**Your objective**
Filter the records below down to lines containing "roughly".

**Provided entries**
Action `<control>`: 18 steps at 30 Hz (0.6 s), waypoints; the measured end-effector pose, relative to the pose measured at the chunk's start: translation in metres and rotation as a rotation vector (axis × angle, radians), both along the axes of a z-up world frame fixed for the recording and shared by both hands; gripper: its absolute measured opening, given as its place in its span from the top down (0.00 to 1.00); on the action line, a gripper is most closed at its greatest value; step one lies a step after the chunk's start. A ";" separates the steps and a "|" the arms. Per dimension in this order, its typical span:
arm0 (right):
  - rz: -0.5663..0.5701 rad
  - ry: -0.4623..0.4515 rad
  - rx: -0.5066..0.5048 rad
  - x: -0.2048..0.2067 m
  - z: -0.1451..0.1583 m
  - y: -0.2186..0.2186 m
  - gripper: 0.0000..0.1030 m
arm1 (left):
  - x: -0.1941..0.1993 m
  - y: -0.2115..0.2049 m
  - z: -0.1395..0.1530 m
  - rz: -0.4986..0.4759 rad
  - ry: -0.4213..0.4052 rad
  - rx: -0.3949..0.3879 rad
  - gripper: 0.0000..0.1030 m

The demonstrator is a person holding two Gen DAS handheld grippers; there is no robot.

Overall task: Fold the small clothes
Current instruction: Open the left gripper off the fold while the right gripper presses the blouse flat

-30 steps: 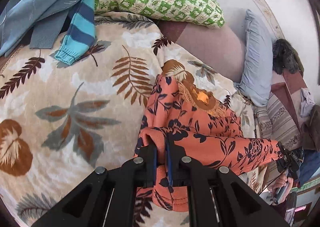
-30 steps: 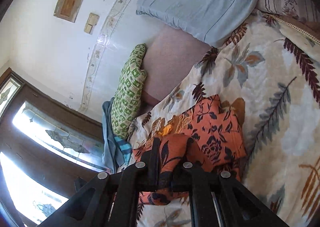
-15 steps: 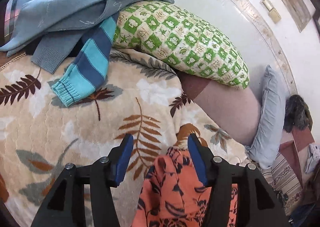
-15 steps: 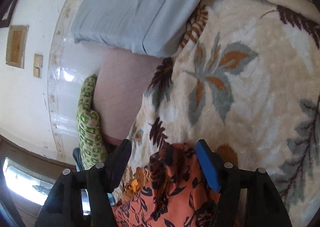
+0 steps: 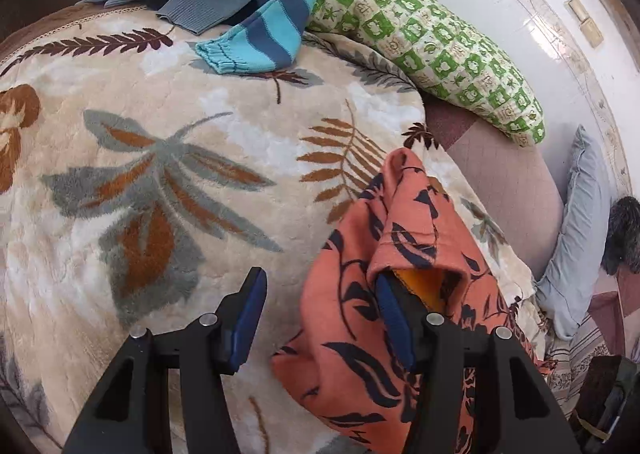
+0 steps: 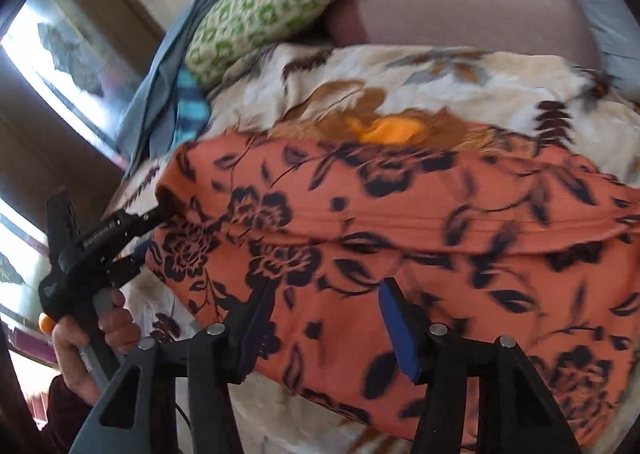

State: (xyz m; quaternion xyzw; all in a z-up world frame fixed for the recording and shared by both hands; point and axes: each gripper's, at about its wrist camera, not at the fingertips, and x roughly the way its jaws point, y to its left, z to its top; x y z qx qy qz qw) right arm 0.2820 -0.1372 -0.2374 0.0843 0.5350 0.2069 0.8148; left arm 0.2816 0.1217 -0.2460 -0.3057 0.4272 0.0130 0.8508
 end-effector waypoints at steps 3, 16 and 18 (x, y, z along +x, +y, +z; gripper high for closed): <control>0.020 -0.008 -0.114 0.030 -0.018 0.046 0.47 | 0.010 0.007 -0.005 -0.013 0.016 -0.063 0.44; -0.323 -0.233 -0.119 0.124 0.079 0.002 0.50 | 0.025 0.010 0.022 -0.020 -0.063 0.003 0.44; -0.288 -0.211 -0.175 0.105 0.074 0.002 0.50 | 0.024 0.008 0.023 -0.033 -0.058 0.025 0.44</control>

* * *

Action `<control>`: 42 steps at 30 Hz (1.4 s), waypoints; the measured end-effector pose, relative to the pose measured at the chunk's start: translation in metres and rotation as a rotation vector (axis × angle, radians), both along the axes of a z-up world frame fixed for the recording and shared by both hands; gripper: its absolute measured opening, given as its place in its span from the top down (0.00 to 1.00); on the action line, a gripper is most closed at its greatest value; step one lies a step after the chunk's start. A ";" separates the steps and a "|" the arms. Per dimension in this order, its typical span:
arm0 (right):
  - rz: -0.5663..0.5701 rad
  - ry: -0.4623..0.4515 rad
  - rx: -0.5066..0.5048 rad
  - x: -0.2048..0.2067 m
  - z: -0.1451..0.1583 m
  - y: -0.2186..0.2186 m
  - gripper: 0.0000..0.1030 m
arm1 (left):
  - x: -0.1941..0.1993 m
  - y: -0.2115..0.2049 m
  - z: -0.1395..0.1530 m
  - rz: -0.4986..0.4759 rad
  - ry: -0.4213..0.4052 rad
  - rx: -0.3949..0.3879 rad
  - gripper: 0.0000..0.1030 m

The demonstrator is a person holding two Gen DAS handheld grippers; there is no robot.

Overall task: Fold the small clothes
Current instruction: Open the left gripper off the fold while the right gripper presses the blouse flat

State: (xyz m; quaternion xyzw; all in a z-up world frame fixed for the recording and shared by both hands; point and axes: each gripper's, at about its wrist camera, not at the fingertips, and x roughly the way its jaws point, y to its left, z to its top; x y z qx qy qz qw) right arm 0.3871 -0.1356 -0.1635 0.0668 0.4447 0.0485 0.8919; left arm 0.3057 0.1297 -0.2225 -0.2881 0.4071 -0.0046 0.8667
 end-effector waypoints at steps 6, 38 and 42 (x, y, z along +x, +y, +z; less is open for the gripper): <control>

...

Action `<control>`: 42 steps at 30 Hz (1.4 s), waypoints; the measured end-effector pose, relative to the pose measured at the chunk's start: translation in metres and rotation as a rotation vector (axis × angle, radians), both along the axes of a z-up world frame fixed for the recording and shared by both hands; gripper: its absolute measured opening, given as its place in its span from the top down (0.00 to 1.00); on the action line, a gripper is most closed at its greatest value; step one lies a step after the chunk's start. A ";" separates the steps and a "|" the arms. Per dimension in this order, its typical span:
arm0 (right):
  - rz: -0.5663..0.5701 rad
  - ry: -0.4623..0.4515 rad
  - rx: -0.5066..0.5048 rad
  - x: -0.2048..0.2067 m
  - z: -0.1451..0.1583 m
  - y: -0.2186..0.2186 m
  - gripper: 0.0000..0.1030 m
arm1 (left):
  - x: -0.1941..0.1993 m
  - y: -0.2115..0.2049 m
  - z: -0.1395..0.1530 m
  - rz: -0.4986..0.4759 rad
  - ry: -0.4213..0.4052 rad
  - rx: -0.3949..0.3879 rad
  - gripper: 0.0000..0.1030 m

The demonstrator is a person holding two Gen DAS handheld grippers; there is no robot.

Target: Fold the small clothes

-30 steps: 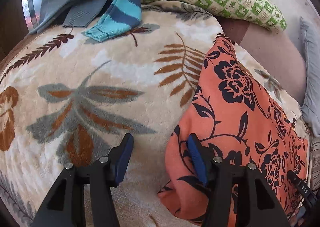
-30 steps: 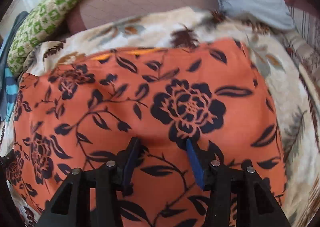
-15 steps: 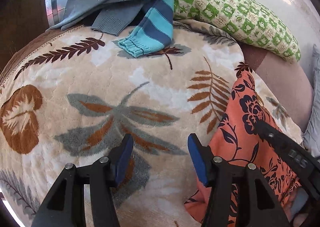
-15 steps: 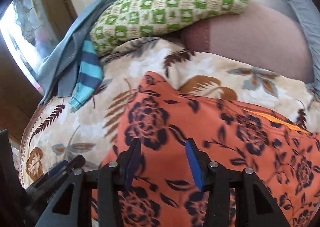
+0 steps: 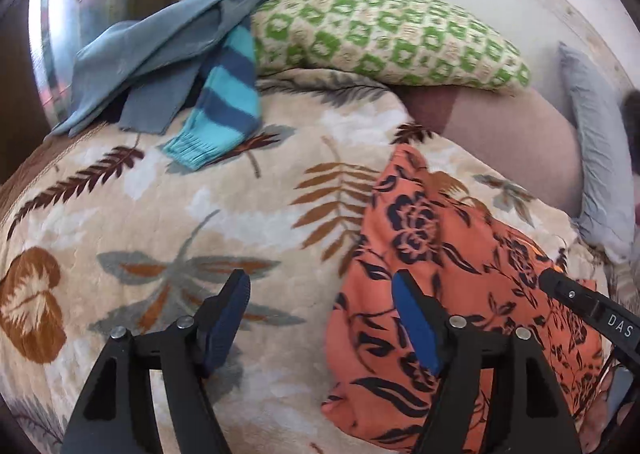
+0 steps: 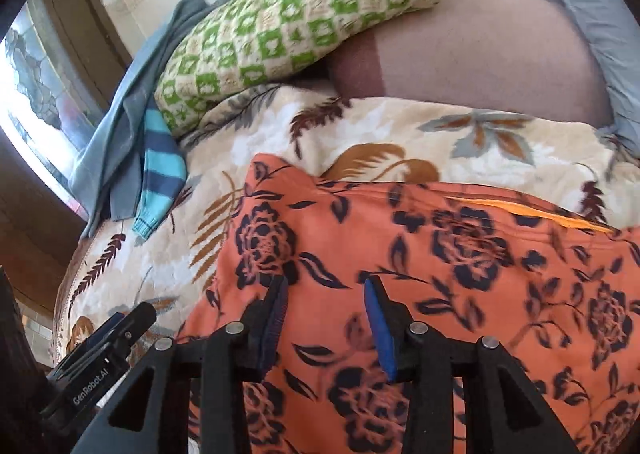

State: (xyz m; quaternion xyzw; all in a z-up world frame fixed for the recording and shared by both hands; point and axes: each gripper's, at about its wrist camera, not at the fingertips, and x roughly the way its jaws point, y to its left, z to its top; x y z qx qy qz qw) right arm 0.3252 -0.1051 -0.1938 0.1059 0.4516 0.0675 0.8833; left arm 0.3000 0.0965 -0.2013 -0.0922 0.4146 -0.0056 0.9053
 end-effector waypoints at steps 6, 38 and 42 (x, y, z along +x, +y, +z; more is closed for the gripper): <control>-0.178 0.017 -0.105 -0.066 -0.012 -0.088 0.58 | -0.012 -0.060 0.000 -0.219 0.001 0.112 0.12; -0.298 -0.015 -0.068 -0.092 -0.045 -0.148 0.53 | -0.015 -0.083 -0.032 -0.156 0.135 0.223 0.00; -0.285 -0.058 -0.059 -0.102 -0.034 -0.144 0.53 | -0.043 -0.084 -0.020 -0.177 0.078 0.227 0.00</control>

**Exercise response**
State: (xyz m; quaternion xyzw; all in a z-up world frame fixed for the recording and shared by both hands; point and axes: each gripper's, at about its wrist camera, not at the fingertips, and x roughly the way its jaws point, y to its left, z to its top; x y z qx qy qz qw) right arm 0.2820 -0.1372 -0.2374 0.0843 0.5350 0.2069 0.8148; left arm 0.2816 0.1217 -0.2460 -0.3057 0.4272 0.0130 0.8508
State: (xyz m; quaternion xyzw; all in a z-up world frame fixed for the recording and shared by both hands; point and axes: each gripper's, at about its wrist camera, not at the fingertips, and x roughly the way its jaws point, y to its left, z to its top; x y z qx qy qz qw) right arm 0.3871 -0.1356 -0.1635 0.0668 0.4447 0.0485 0.8919; left arm 0.3057 0.1297 -0.2225 -0.2881 0.4071 -0.0046 0.8667
State: (xyz m; quaternion xyzw; all in a z-up world frame fixed for the recording and shared by both hands; point and axes: each gripper's, at about its wrist camera, not at the fingertips, and x roughly the way its jaws point, y to its left, z to its top; x y z qx qy qz qw) right arm 0.3252 -0.1051 -0.1938 0.1059 0.4516 0.0675 0.8833; left arm 0.3000 0.0965 -0.2013 -0.0922 0.4146 -0.0056 0.9053

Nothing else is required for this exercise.